■ **What you have to do**
After locating the line with "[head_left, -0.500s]" below, output it and each following line exactly, stopping after the line with "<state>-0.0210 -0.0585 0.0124". No pictures.
*** Opening Source material ***
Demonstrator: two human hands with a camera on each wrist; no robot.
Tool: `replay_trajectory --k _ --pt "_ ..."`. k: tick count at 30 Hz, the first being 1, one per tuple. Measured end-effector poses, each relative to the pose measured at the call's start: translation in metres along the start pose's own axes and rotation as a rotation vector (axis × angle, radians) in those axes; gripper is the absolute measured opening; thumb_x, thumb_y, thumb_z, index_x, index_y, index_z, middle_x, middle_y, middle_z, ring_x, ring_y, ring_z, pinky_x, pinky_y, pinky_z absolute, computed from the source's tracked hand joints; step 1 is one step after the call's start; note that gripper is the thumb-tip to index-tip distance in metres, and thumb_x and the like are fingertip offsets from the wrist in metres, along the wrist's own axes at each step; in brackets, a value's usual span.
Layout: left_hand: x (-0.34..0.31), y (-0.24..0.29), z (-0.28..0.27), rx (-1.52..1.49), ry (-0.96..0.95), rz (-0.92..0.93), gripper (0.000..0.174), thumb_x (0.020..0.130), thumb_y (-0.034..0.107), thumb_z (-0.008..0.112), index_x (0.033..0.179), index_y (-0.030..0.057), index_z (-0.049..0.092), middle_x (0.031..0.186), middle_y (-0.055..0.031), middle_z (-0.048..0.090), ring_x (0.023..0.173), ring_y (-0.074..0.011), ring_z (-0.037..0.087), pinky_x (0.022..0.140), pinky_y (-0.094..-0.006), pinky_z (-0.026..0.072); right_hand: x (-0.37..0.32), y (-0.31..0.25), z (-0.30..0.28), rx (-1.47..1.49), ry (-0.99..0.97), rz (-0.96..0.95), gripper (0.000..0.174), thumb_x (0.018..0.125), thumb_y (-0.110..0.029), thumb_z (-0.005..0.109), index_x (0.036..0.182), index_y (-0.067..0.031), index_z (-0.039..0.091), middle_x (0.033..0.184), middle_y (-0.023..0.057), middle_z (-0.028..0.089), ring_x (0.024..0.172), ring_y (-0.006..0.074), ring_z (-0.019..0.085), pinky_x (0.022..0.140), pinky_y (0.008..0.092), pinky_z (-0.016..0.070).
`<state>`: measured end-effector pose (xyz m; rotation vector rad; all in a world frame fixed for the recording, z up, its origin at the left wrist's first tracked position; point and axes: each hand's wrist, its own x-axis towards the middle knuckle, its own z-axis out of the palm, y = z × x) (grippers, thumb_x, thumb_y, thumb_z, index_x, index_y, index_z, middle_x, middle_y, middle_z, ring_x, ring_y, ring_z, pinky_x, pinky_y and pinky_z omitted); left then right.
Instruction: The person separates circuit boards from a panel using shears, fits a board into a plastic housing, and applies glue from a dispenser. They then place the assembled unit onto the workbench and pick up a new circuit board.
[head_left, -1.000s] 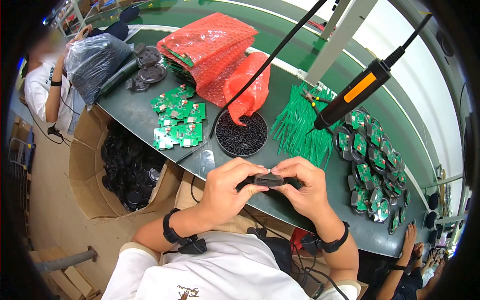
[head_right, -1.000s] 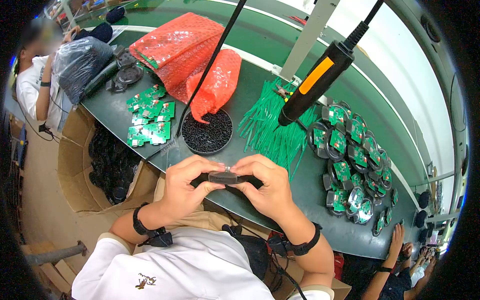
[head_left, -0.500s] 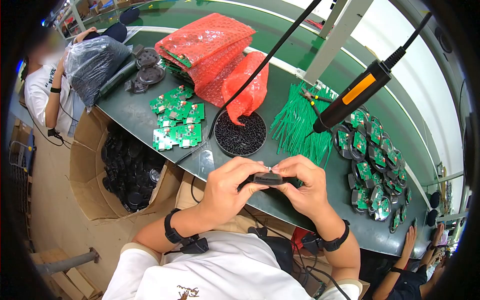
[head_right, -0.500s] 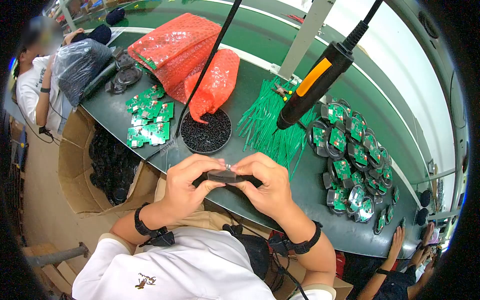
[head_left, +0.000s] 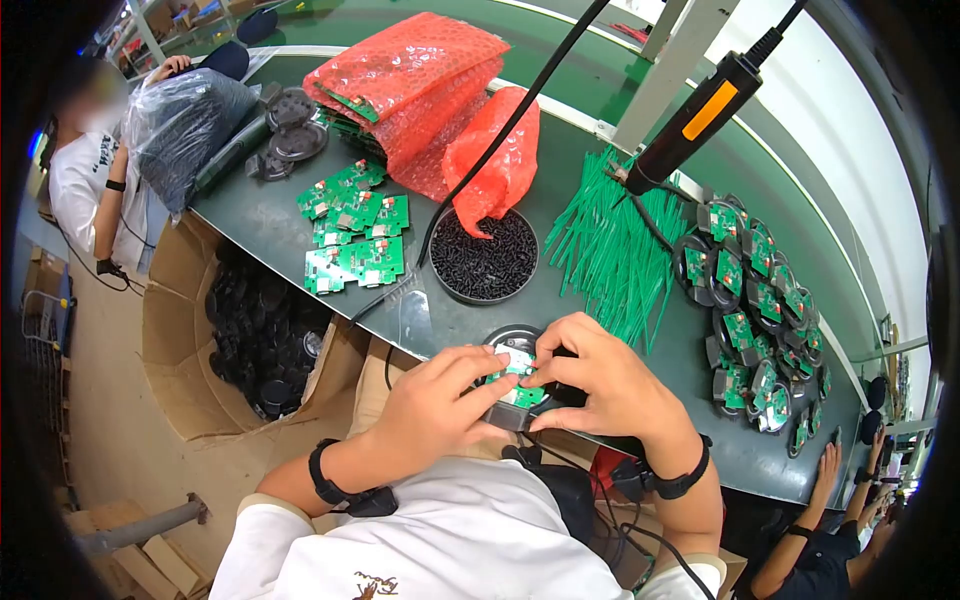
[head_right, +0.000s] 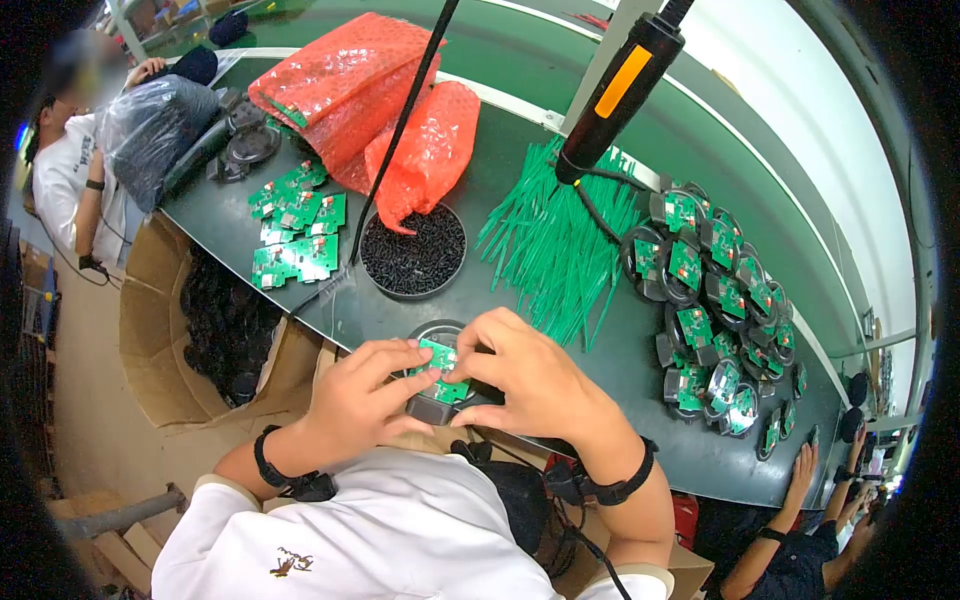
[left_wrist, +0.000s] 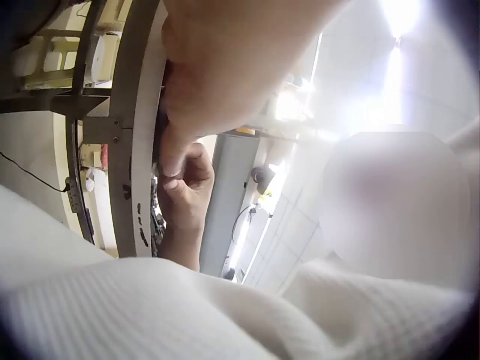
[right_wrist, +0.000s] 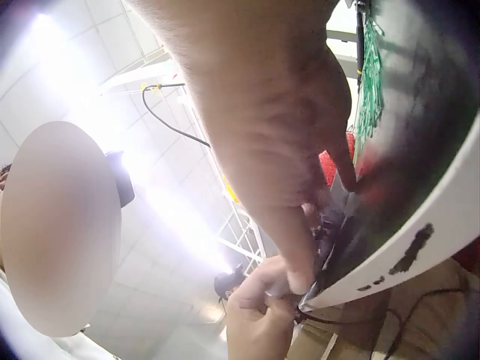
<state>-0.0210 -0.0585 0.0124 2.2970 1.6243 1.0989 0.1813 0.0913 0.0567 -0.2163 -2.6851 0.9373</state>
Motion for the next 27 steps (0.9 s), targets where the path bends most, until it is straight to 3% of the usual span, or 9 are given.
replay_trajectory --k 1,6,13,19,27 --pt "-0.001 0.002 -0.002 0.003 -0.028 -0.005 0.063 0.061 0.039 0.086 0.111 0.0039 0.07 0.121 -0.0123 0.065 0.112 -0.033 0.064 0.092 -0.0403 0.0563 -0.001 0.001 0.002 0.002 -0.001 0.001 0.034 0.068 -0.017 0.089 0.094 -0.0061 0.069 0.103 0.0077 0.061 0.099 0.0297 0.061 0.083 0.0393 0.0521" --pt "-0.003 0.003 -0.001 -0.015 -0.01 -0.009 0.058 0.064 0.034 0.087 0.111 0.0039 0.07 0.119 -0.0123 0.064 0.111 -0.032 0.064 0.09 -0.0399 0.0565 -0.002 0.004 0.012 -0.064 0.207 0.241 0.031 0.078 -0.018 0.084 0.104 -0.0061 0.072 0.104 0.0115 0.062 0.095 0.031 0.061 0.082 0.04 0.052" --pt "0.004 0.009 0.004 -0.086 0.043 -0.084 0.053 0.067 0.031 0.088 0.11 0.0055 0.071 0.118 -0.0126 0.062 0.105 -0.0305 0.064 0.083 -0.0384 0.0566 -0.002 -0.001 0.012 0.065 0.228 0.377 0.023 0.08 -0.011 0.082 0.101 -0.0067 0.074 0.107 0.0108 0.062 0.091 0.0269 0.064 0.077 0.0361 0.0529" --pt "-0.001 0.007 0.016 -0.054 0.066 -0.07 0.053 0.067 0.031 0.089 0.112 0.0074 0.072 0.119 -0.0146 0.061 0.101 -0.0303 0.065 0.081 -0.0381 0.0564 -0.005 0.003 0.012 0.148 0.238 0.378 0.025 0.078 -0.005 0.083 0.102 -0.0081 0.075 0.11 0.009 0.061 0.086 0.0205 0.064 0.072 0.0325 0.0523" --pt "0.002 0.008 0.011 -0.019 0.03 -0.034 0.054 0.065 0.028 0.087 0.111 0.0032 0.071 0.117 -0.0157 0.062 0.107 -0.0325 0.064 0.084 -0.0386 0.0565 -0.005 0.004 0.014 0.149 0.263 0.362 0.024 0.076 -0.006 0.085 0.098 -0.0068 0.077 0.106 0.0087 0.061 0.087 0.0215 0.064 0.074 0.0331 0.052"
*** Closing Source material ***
■ **Task response**
[head_left, -0.500s] 
[head_right, -0.500s] 
[head_left, +0.000s] 
[head_right, +0.000s] 
[left_wrist, +0.000s] 
[right_wrist, +0.000s] 
<state>-0.0210 -0.0585 0.0124 2.2970 1.6243 1.0989 0.1813 0.0913 0.0567 -0.2163 -2.6851 0.9373</state>

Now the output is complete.